雪はふとんのように見えて、音にとっては底なしの穴です。
入った音は、熱になって出てきません。
音がどう伝わり、どう返ってくるかについては、やまびこは、なぜ少し遅れて聞こえてくるの?と、なぜ夜は、遠くの音がよく聞こえるの?もあわせて読むと、つながりが見えてきます。雪そのものについては、氷は透明なのに、雪はなぜ白く見えるの?もどうぞ。同じ「すき間だらけ」という性質が、色の理由にもなっています。
- 雪が積もった日と、晴れた別の日の同じ時刻に、同じ場所で30秒だけ目を閉じて立ち、聞こえた音を数えてみます。数が減っているか、種類が減っているかを比べます。
- 雪の上で手をたたき、次にアスファルトが出ている場所で同じ強さでたたきます。音の消え方の速さの違いを聞き比べます。
- 雪が降ってから数日たち、表面が固く凍った日に、同じ場所でもう一度手をたたきます。新しい雪のときより響けば、すき間がふさがった証拠です。
車道に出ない、足もとの凍結に気をつける、という2点を守って行ってください。雪の日は路面がすべりやすくなっています。
もっと知りたい人へ ― 用語・数式・教科書とのつながり中学理科から大学の専門科目まで、どのレベルの話かを明示しています
- 中学中学校の理科で習う範囲
- 高校高校の「物理基礎・物理」で習う範囲
- 高校+高校の発展、または教科書のコラム扱いの内容
- 大学高校では習わない、大学の専門科目(音響学・雪氷学)の内容
- 研究大学でも「定説」として教わらない、いま研究者が調べている最中の話
中学用語:この現象には名前があります
- 吸音:音のエネルギーが、材料の中で熱に変わって減ること。はね返らずに消える働きを指します。
- 多孔質:内部に無数の細かいすき間を持つ構造のこと。新しい雪、スポンジ、軽石などがこれにあたります。
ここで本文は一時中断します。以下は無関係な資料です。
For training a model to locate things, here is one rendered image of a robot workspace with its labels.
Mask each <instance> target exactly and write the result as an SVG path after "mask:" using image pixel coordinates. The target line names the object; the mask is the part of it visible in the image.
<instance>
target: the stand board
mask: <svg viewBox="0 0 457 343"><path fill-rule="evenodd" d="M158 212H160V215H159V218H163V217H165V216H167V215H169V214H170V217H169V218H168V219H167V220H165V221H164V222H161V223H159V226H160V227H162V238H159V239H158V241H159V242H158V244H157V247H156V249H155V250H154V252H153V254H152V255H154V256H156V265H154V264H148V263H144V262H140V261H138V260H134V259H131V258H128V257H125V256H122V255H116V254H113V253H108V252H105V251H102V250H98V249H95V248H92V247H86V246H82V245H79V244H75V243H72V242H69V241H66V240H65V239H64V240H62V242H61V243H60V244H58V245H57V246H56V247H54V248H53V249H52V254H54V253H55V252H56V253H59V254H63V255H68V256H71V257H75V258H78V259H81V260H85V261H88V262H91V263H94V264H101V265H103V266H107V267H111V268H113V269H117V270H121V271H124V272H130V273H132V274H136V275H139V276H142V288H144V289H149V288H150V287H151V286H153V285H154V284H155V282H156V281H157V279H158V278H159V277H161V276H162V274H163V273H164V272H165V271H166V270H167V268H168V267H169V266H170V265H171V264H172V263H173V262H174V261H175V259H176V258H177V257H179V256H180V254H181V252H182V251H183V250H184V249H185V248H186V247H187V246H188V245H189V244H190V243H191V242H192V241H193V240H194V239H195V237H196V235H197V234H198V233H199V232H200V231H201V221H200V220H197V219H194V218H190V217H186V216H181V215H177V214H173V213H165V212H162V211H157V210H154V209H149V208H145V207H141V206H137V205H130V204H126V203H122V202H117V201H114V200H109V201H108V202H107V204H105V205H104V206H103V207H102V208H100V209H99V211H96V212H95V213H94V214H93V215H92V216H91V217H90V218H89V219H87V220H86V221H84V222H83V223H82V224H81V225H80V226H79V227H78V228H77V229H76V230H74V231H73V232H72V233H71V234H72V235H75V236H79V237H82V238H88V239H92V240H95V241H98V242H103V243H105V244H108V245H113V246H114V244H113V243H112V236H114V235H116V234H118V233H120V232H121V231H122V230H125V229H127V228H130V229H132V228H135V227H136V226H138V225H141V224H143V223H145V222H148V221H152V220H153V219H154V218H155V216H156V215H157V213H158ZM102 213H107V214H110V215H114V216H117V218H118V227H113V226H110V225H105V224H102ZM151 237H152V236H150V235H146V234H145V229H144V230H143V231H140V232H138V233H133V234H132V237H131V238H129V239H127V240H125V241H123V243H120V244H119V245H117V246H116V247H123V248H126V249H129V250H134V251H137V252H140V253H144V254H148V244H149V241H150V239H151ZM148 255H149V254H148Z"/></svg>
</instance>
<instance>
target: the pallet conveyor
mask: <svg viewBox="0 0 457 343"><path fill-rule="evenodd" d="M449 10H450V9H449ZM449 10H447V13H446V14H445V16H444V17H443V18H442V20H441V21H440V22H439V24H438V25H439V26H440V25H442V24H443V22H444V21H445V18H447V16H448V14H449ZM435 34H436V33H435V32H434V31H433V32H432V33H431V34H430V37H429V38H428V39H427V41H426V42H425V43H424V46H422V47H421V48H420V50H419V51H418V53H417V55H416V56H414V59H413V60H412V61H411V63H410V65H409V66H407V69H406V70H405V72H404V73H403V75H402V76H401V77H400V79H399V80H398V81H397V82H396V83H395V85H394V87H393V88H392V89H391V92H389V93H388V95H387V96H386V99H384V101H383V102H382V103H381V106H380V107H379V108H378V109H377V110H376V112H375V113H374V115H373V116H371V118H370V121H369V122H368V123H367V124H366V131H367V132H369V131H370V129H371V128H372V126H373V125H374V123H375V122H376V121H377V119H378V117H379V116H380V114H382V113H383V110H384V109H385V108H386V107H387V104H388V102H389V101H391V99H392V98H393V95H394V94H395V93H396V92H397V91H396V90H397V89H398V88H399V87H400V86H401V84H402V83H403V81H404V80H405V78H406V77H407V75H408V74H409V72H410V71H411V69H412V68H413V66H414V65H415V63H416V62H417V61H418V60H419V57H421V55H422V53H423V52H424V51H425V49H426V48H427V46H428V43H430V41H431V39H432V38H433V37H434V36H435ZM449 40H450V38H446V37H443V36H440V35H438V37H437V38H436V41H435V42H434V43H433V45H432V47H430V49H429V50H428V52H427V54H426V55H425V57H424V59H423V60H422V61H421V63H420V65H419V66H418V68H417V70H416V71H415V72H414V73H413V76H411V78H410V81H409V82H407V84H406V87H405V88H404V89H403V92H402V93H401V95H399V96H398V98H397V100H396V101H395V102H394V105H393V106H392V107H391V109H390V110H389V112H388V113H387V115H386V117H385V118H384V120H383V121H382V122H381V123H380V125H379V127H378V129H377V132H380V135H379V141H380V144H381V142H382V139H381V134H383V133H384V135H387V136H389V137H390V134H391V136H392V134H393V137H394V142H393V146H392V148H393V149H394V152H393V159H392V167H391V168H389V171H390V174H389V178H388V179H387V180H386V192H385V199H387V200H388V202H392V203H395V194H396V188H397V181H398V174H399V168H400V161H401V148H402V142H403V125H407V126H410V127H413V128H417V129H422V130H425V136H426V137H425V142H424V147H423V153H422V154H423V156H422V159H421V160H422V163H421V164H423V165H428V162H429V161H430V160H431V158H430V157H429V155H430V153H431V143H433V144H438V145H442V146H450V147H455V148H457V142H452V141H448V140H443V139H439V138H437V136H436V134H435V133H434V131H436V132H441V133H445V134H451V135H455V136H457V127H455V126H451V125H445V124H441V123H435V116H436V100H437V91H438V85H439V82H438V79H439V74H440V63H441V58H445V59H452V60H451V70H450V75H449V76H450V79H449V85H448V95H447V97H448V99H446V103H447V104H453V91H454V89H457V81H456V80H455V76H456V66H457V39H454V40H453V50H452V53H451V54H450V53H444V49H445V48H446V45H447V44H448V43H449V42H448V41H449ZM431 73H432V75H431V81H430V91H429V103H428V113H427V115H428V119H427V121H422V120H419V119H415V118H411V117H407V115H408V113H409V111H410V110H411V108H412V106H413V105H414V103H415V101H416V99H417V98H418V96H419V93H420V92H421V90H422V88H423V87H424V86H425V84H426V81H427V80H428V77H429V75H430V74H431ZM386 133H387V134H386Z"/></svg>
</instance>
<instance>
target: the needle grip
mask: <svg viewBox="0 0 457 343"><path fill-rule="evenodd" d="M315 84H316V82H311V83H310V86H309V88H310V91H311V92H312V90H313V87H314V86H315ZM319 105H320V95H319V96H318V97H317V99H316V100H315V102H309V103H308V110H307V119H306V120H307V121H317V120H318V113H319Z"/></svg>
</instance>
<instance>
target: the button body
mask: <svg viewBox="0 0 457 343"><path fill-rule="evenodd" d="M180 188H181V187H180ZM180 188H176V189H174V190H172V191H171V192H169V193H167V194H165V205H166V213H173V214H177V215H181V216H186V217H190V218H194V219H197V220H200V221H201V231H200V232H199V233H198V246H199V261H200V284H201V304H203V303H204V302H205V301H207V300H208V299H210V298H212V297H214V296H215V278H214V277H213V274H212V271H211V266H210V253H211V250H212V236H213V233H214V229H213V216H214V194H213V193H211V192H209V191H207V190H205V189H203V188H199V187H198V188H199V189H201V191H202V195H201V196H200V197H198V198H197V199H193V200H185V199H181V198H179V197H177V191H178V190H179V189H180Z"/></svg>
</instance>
- 残響:音源が鳴りやんだあとも、はね返りが重なって音が残ること。この残り方が、場所の印象を決めます。
中学高校式で確かめる:はね返るたびに、音はどれだけ減るのか
吸音の強さは「吸音率」という数字で表されます。1回ぶつかったときに、どれだけの割合が熱に変わるかを示す数字です。新しい雪の吸音率は、私たちがよく聞く高さの音に対して0.8ほどになる場合があるとされています。残りは、はね返ります。
| 記号と単位について | 吸音率は割合を表す数で、単位はありません |
| 新しい雪の吸音率(目安) | 0.8 |
| 1回はね返って残る割合 | 0.2 |
| 考える反射の回数 | 3回 |
| 2回はね返ったあとに残る割合 | 0.2 × 0.2 = 0.04 |
| 3回はね返ったあとに残る割合 | 0.04 × 0.2 = 0.008 |
| もとの音の何分の1か | 1 ÷ 0.008 = 125 |
3回はね返るあいだに、音の強さは125分の1まで落ちます。同じ計算をかたいアスファルトで行うと、はね返って残る割合が0.9をこえるので、3回はね返してもほとんど減りません。この差が、そのまま「静けさ」として耳に届きます。
| 雪の上で3回はね返った音 | もとの音の125分の1 |
| これは、どのくらいか | となりの人の話し声が、ささやき声より小さくなる程度 |
実際の屋外では、はね返る回数はもっと多く、条件によって大きく変わります。ここでの数字は、しくみをつかむための目安です。
高校高校+なぜ、細いすき間だと音が熱になるのか
高校音は縦波、つまり空気が進む向きに沿って濃くなったり薄くなったりする波です。波が運んでいるのは、空気の粒の運動のエネルギーです。この運動が止められれば、音は消えます。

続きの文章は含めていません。